## Brief
Your copy of the entries below should hold exactly the lines from the one containing "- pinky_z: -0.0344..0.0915" to the one containing "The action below", inclusive, and no pictures.

START Data extracts

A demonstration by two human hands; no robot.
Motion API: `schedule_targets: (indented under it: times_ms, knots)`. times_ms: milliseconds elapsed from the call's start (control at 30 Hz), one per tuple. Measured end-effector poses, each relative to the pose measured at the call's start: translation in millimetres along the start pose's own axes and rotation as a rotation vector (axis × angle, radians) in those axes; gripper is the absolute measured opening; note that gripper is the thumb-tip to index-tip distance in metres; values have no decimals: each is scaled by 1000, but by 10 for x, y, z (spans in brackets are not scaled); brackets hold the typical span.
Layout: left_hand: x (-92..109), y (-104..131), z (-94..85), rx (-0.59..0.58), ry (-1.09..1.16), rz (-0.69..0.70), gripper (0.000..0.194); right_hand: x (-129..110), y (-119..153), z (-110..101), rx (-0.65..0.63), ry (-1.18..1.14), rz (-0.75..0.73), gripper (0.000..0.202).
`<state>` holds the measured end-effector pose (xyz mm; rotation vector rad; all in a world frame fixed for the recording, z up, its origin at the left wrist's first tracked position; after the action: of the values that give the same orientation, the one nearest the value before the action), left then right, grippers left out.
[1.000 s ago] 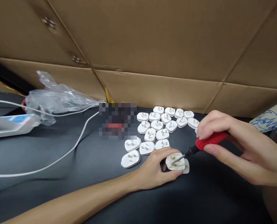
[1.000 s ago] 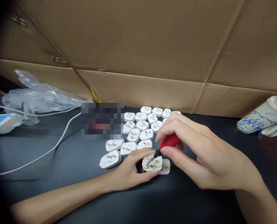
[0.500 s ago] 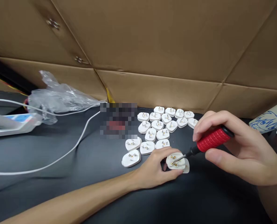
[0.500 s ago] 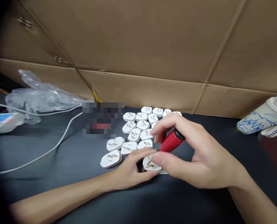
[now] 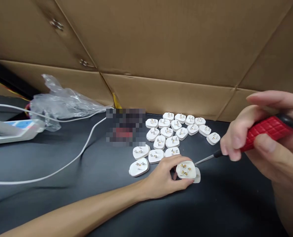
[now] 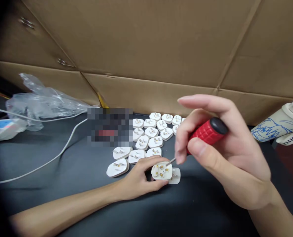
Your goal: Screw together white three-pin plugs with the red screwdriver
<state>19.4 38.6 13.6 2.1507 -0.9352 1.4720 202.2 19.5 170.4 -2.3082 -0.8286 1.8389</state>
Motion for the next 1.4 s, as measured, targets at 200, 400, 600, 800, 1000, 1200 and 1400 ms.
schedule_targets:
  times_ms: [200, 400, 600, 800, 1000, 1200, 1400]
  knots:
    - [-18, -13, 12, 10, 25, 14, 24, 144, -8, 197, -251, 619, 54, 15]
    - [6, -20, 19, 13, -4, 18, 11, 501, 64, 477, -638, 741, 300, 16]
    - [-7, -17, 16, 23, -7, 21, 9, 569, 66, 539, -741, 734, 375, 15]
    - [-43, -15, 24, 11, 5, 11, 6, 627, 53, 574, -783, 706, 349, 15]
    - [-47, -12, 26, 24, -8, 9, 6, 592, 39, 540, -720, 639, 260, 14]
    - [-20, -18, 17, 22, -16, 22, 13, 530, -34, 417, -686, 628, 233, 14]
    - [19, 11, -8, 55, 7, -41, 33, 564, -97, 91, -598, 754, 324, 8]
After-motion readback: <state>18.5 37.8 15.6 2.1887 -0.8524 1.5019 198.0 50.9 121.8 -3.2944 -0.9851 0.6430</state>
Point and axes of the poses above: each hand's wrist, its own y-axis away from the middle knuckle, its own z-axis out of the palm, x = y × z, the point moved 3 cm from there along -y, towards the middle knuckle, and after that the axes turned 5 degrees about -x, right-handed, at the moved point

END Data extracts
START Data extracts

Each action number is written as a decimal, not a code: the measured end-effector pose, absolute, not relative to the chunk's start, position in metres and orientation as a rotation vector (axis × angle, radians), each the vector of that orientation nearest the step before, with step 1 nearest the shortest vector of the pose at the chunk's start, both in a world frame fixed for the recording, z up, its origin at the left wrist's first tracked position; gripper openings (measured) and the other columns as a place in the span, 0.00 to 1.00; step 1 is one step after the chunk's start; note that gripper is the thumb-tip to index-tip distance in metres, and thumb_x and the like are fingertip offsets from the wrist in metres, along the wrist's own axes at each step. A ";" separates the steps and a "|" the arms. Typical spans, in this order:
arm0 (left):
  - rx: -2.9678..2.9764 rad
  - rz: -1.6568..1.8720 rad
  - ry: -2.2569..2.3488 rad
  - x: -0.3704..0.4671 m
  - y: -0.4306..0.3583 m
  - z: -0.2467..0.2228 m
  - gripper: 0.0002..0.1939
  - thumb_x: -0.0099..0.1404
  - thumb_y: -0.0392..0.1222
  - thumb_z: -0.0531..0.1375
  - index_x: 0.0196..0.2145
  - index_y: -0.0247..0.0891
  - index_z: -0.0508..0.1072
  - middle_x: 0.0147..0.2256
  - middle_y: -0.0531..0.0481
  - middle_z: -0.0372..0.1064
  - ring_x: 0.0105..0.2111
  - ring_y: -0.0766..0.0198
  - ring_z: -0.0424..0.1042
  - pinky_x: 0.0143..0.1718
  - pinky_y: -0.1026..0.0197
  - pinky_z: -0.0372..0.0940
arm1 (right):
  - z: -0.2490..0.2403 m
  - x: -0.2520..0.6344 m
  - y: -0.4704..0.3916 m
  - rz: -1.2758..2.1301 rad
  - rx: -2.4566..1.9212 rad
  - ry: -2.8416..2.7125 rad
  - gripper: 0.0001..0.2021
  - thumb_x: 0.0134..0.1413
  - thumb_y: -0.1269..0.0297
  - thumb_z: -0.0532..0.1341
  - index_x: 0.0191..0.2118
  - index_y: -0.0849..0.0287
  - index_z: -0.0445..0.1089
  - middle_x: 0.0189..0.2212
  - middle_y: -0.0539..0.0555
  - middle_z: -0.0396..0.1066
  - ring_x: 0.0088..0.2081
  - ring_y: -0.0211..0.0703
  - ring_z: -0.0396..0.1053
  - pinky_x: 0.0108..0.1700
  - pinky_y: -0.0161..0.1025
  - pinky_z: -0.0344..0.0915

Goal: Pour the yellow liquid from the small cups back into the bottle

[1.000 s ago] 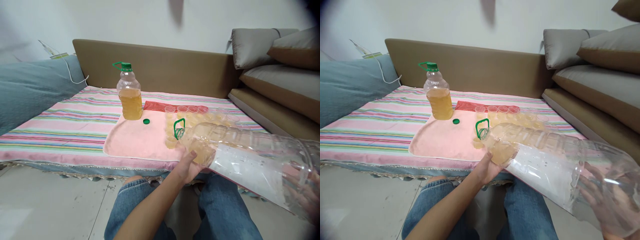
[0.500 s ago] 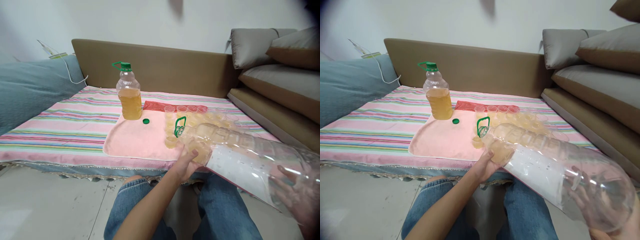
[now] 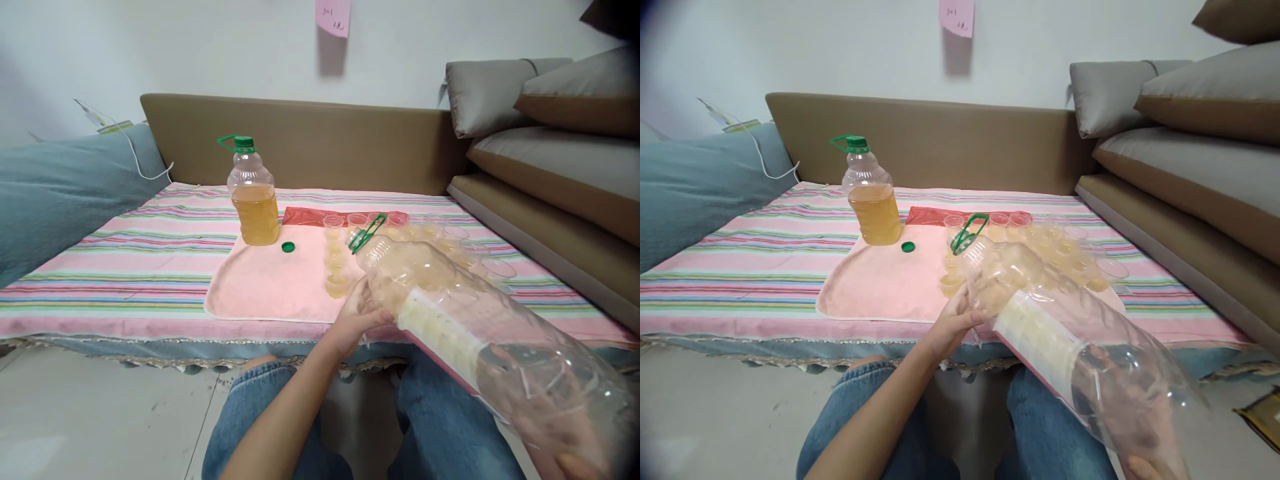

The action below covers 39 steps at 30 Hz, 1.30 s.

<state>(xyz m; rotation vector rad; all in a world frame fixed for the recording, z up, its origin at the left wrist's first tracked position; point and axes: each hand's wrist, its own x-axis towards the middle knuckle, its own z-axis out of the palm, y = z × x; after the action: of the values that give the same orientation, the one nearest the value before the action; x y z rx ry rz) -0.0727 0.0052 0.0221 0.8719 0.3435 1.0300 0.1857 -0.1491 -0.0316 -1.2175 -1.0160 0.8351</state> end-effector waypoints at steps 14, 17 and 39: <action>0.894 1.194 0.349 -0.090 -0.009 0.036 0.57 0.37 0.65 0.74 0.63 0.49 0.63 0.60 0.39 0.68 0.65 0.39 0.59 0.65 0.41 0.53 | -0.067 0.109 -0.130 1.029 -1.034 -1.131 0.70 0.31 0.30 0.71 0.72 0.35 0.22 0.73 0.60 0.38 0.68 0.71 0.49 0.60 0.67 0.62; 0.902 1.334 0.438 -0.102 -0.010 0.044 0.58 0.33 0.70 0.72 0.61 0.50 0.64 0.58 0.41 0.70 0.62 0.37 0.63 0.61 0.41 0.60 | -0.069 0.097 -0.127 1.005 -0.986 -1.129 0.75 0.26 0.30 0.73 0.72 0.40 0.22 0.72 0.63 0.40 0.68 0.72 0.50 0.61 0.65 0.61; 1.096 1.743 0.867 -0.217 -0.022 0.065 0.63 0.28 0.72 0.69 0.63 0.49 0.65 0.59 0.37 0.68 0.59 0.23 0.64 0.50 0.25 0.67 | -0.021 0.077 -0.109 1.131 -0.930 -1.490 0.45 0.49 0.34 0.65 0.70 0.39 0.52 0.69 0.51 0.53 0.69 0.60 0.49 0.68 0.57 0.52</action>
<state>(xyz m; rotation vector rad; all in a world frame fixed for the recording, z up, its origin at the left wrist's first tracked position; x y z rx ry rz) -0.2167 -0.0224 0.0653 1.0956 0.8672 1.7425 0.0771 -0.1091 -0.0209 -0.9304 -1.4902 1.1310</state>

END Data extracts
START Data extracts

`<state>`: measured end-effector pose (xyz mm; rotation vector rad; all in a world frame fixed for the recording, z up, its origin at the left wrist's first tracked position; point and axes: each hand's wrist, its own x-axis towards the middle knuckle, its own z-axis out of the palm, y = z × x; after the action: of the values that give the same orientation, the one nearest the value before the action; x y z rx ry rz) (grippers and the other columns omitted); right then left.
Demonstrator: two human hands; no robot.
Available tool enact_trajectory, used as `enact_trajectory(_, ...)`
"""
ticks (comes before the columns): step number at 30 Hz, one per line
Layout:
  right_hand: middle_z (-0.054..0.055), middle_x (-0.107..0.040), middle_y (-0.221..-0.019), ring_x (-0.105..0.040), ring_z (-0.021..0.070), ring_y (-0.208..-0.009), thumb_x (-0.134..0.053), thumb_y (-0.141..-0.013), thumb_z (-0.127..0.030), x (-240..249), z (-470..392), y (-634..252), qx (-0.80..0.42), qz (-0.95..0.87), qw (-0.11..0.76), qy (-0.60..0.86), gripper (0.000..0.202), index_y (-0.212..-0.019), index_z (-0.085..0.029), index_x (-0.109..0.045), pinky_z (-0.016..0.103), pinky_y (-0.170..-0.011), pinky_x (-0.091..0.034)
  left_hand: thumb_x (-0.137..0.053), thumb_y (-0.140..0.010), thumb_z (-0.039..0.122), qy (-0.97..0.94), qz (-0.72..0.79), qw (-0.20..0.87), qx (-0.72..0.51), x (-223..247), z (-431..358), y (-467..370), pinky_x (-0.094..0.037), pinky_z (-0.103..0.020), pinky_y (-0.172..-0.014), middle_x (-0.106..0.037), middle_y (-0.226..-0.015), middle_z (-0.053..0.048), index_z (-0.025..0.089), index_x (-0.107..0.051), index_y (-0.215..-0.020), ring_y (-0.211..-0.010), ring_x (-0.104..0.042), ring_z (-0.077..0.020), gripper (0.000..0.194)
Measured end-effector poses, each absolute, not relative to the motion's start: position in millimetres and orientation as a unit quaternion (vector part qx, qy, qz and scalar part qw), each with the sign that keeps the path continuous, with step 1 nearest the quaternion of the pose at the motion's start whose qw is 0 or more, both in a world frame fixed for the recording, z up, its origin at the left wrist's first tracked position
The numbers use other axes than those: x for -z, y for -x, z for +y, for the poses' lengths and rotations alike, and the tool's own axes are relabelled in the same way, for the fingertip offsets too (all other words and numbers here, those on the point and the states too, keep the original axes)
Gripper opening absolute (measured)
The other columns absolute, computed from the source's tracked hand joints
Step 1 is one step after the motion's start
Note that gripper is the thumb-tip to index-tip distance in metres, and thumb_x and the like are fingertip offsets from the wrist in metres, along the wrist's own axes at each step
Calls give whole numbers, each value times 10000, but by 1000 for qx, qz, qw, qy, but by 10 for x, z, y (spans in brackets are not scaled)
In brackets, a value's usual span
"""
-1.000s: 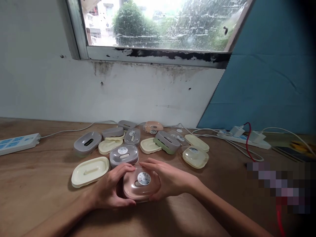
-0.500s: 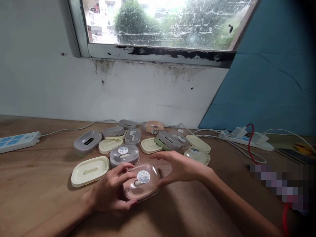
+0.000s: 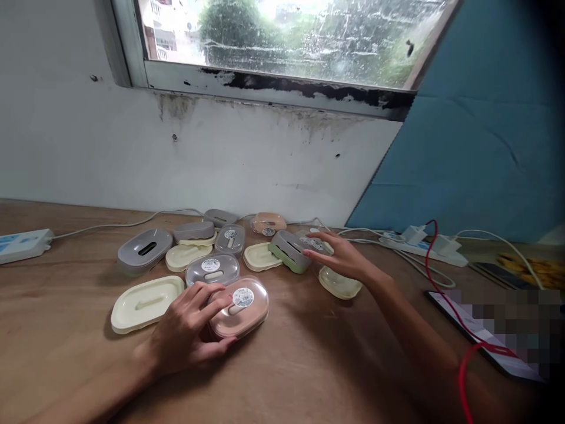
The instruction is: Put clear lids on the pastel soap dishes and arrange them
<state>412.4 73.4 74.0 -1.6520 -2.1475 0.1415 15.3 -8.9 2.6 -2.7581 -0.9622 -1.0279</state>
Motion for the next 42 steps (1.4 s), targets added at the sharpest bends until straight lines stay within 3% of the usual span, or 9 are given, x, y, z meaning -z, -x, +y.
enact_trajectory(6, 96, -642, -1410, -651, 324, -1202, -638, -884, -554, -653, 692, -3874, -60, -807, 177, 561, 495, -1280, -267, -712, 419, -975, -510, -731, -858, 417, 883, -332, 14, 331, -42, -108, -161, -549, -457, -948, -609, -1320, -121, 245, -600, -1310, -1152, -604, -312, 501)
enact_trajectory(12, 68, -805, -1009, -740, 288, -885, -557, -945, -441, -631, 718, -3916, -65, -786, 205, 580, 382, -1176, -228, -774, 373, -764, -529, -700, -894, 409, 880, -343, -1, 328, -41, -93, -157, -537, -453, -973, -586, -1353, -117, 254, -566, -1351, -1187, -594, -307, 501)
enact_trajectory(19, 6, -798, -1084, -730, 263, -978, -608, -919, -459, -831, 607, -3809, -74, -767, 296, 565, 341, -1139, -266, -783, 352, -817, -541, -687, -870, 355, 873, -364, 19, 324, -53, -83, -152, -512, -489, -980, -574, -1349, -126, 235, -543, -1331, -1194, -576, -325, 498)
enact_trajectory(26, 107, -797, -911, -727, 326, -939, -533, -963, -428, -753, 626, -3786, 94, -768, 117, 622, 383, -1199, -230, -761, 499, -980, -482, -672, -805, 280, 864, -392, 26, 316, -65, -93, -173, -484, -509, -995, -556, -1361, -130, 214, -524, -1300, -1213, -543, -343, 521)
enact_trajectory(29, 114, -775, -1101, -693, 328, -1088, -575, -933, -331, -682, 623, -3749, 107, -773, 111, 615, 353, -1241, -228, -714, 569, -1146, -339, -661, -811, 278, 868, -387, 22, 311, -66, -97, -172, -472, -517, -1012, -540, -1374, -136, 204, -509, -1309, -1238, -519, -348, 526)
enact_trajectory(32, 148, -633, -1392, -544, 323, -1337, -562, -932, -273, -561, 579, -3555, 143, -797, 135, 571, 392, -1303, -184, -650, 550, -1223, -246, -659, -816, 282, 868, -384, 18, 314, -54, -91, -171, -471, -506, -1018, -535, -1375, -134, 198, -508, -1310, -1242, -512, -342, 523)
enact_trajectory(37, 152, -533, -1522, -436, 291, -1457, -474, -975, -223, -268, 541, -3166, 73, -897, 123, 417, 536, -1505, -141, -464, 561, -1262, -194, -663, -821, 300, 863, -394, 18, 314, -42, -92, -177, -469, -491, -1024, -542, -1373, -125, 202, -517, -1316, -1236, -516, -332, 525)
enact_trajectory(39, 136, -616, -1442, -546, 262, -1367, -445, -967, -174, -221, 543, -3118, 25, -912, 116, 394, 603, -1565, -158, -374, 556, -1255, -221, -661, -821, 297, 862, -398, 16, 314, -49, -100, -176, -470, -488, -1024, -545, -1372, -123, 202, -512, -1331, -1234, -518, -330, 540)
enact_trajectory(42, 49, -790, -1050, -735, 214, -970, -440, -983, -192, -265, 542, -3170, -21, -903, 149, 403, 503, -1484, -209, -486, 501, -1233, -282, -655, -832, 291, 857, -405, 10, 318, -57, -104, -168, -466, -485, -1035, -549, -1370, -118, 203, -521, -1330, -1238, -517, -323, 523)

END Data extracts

## Solution below
  - pinky_z: -0.0344..0.0915

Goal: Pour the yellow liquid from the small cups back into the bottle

[1.000 s ago] 
[0.500 s ago] 
[now] 

The action below covers 39 steps at 30 Hz, 1.30 s.

There is nothing further in this answer.